7 Common Mistakes to Avoid In Your First Design Portfolio (and What To Do Instead)

February 6, 2021
Samuel Lee Miller

Samuel Lee Miller dives into what designers might consider when building out their first design portfolio.

I was recently approached by a designer who wanted advice on how to get going in the design industry and to provide feedback on their portfolio. As I was reviewing, I quickly realized that much of the advice I was going to offer them was advice I could’ve used earlier in my career. If you’re just getting started, or are even just curious about starting a design career, I’ve come up with a few points to keep in mind when making your design portfolio:

1. Avoid showing too many projects

A temptation designers who are early in their career often face is wanting to publish every project they've done. When building out a portfolio of work, it's important to edit. Edit down the number of projects that you showcase and focus more on creating more select, high quality projects. This is not to say don't take on projects. It takes reps to build up a portfolio. But that doesn't mean that you're obligated to make them publicly available. Use discretion when publishing work in your portfolio. The work you want to show might change over time—and that's okay.

Since it's likely that most people will simply click on the first or second project, think through what people see first. Because people's time is limited when looking at work, you might consider what would best start a conversation or stick in people's minds most. This gives you the best shot at continuing to talk with a potential employer or client.

While there's not a magic number of projects to include in your first design portfolio, having an excess of projects can quickly become overwhelming and look cluttered.

You can always create a PDF of additional work to show people.

2. Avoid showing imagery without context or explanation

Simply showing images, even beautiful ones, is not enough. Though creating quality imagery showcasing the work you've done is important, pictures only tell part of the story.

Part of being a designer is telling stories. When you guide people through your work—outlining the details, process, and lengths you went through to arrive at the finish line—you establish yourself as more than an artist.

Ultimately, you're looking to earn people's trust. While fancy looking mockups are nice, they don't tell the entire story. It's one challenge to have a beautiful portfolio from an aesthetic perspective—it's another to have work with effective explanations and storytelling. Honing your writing and documentation process remains an important piece to creating a strong portfolio.

Tell the story of how you brought this project to life.

3. Avoid showing the type of work you wouldn't want to do in the future

Having a focus throughout your portfolio is a great way to become known for that area of design or style of work. If a person was to land on your portfolio, what would the takeaway be? What would you want to be known for as a designer? If you wouldn't want someone to hire you for it, don't include it.

4. Avoid ambiguity

Leaving people to guess what your role was in a project—especially if you're working with others—is not only frustrating, it's unethical. Take the time to accurately outline the challenge, your role, and the project results. Not every portfolio project is necessarily going to be the same—and that's okay! It not only gives people a better understanding of what you're capable of but if you'd be a good fit for their needs.
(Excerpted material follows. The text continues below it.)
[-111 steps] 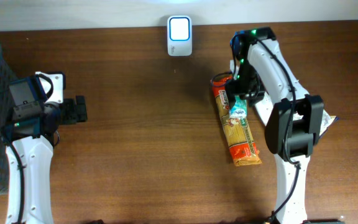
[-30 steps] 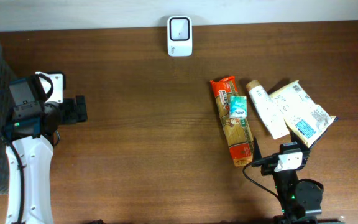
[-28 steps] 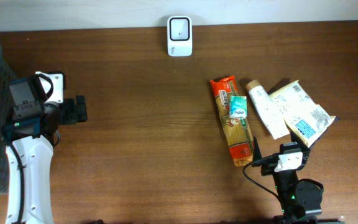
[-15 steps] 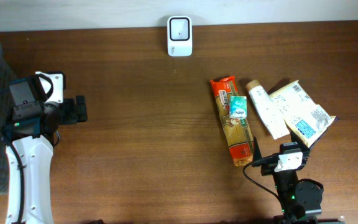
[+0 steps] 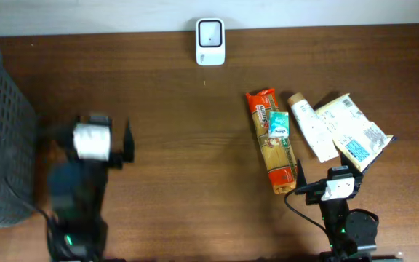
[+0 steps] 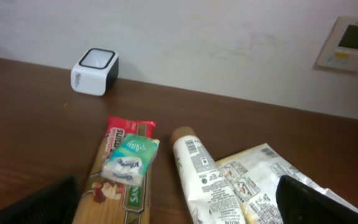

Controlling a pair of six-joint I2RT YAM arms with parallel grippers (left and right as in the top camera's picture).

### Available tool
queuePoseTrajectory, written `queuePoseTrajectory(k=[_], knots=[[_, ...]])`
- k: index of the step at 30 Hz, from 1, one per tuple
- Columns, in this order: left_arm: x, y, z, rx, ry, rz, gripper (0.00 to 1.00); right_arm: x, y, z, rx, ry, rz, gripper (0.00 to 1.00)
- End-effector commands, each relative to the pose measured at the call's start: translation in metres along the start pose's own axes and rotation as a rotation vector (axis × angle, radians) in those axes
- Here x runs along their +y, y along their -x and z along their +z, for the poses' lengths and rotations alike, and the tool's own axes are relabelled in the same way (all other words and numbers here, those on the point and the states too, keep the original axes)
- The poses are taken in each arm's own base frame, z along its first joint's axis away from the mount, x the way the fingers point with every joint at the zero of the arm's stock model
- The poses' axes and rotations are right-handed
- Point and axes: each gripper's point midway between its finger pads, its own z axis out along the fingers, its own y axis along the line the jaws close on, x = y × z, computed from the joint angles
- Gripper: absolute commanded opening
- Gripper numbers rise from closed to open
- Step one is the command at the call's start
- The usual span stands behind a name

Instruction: Scan the item barcode

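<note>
The white barcode scanner stands at the table's far edge. A long orange pasta packet lies right of centre with a small teal tissue pack on top of it. Beside them are a white tube and a flat printed pouch. My right gripper sits low at the near side of these items, open and empty. My left gripper is a motion blur left of centre, and its jaws are unreadable.
A grey mesh basket stands at the table's left edge. A wall rises behind the scanner, with a small control panel on it at the right.
My left arm has moved from the left edge by the basket towards the table's middle and is blurred. The right arm and all items are where they were.
My right arm was first high over the back right, above the tube and pouch. It then stood at the near right with its camera on the wall, and later sat low facing the items. The left arm stayed by the basket until now.
</note>
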Motion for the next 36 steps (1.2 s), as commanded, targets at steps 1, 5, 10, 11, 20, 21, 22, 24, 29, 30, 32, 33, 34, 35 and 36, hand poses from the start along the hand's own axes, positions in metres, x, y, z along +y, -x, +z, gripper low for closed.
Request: queuePoseTrajectory(k=[1,5,10,11,20,21,22,24,29,30,32,33,34,35,36], knots=[[-0.022,-0.045,-0.025,-0.080,-0.043,0.011,0.99,-0.003,-0.003,0.000,0.004,-0.016,0.001,0.99],[-0.030,-0.075,-0.043,-0.145,-0.026,0.024,0.99,-0.003,-0.003,0.000,0.004,-0.016,0.001,0.99],[-0.033,-0.100,-0.050,-0.107,-0.018,0.071,0.99,-0.003,-0.003,0.000,0.004,-0.016,0.001,0.99],[-0.033,-0.104,-0.051,-0.095,-0.018,0.075,0.99,-0.003,-0.003,0.000,0.004,-0.016,0.001,0.99],[-0.030,-0.108,-0.053,-0.080,0.001,0.073,0.99,-0.003,-0.003,0.000,0.004,-0.016,0.001,0.99],[-0.030,-0.108,-0.053,-0.080,0.001,0.073,0.99,-0.003,-0.003,0.000,0.004,-0.016,0.001,0.99],[-0.030,-0.108,-0.053,-0.080,0.001,0.073,0.99,-0.003,-0.003,0.000,0.004,-0.016,0.001,0.99],[-0.030,-0.108,-0.053,-0.080,0.001,0.073,0.99,-0.003,-0.003,0.000,0.004,-0.016,0.001,0.99],[-0.030,-0.108,-0.053,-0.080,0.001,0.073,0.99,-0.003,-0.003,0.000,0.004,-0.016,0.001,0.99],[-0.030,-0.108,-0.053,-0.080,0.001,0.073,0.99,-0.003,-0.003,0.000,0.004,-0.016,0.001,0.99],[-0.030,-0.108,-0.053,-0.080,0.001,0.073,0.99,-0.003,-0.003,0.000,0.004,-0.016,0.001,0.99],[-0.030,-0.108,-0.053,-0.080,0.001,0.073,0.99,-0.003,-0.003,0.000,0.004,-0.016,0.001,0.99],[-0.030,-0.108,-0.053,-0.080,0.001,0.073,0.99,-0.003,-0.003,0.000,0.004,-0.016,0.001,0.99],[-0.030,-0.108,-0.053,-0.080,0.001,0.073,0.99,-0.003,-0.003,0.000,0.004,-0.016,0.001,0.99],[-0.030,-0.108,-0.053,-0.080,0.001,0.073,0.99,-0.003,-0.003,0.000,0.004,-0.016,0.001,0.99]])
Though the results may vary from project to project, they're important to show. It could be as simple as, "After a 2 month partnership, [the client] confidently moved forward with a new visual identity that aligned better with their mission and vision.” If you have access to raw data, include this. Both of these instances help put your work into perspective while giving it credibility.
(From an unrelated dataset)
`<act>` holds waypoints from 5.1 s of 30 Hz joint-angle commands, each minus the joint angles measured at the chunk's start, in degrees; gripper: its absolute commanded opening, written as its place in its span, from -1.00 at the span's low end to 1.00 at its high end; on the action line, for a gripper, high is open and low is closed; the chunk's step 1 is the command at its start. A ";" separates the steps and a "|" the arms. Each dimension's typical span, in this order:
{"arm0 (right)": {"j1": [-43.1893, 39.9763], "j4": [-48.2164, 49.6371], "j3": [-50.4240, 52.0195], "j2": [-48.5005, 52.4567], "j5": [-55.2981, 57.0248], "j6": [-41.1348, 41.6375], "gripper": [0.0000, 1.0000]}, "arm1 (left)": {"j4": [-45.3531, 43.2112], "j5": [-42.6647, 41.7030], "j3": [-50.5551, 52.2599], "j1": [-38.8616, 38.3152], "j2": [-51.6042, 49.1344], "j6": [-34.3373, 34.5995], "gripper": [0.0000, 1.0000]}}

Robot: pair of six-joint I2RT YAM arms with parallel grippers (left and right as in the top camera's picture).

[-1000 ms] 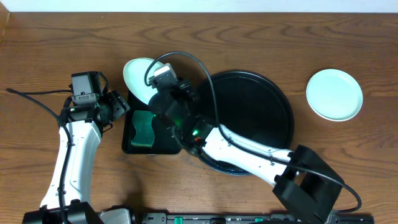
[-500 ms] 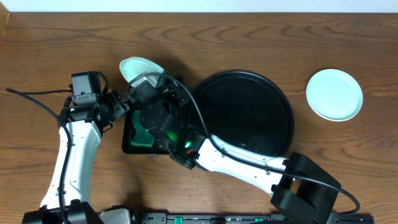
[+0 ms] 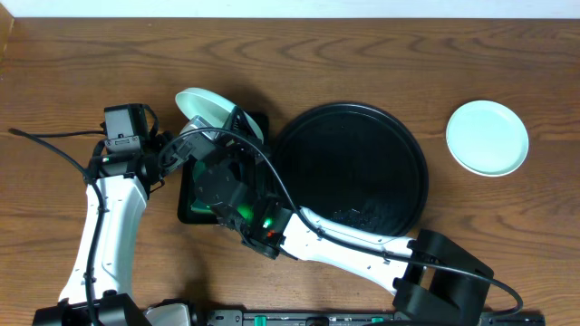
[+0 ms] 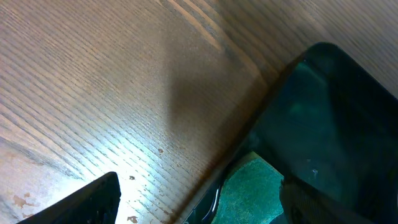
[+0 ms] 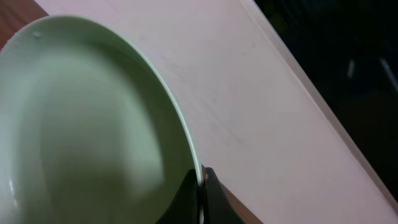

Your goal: Clean dirty plates on tray and stack at the side

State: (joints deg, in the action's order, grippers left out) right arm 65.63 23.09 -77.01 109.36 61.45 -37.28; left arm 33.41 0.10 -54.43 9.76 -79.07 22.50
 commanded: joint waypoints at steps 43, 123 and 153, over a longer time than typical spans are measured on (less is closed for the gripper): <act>0.48 0.28 -1.22 -1.36 4.74 -2.45 -0.98 | 0.15 -0.09 -1.14 0.20 0.28 0.09 0.65; 0.17 -13.22 -1.20 -1.36 4.48 14.95 -0.98 | 0.15 -0.09 -1.14 0.20 0.28 0.09 0.65; -4.15 -24.15 -1.20 -1.36 4.61 22.25 -0.98 | 0.17 -0.09 -1.14 0.20 0.28 0.11 0.65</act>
State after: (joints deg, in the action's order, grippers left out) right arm 62.17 -1.13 -77.10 109.36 64.99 -16.67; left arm 33.41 -0.05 -54.43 9.76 -79.07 22.50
5. Avoid hesitating to publish conceptual or self-directed projects

When you're just starting out, you may not have clients yet or know how to get them. One way to combat this is to give yourself a project. What are you interested in? Let's say you're a brand designer that loves movies. Why not develop a brand for a streaming service? By doing this, you can create an immersive project that showcases your design abilities, process, and problem-solving skills. Employers and potential clients want to understand how you can help them.

6. Avoid forgetting about your brand

In design, every choice you make impacts the final product. From your visual design decisions (think about your logo, color palette, typography, iconography, etc.) to your messaging (think about brand voice and how you want to come across)—each element is a contributing factor to developing an effective, uniquely-you portfolio. When a person sees something of yours—be it a project or your résumé—you want them to have a consistent, cohesive experience. Take the time to treat your portfolio as you would a client project and you won't regret it.

7. Avoid using website templates "out of the box"

Even if you don't have a web design background or coding skills, thoughtfully approaching your website is essential. While using a template isn't wrong (I've used them) by any means, customizing it as much as you can—making small tweaks to colors, typography, and layout—will help you to stand out from others who might be using the same template.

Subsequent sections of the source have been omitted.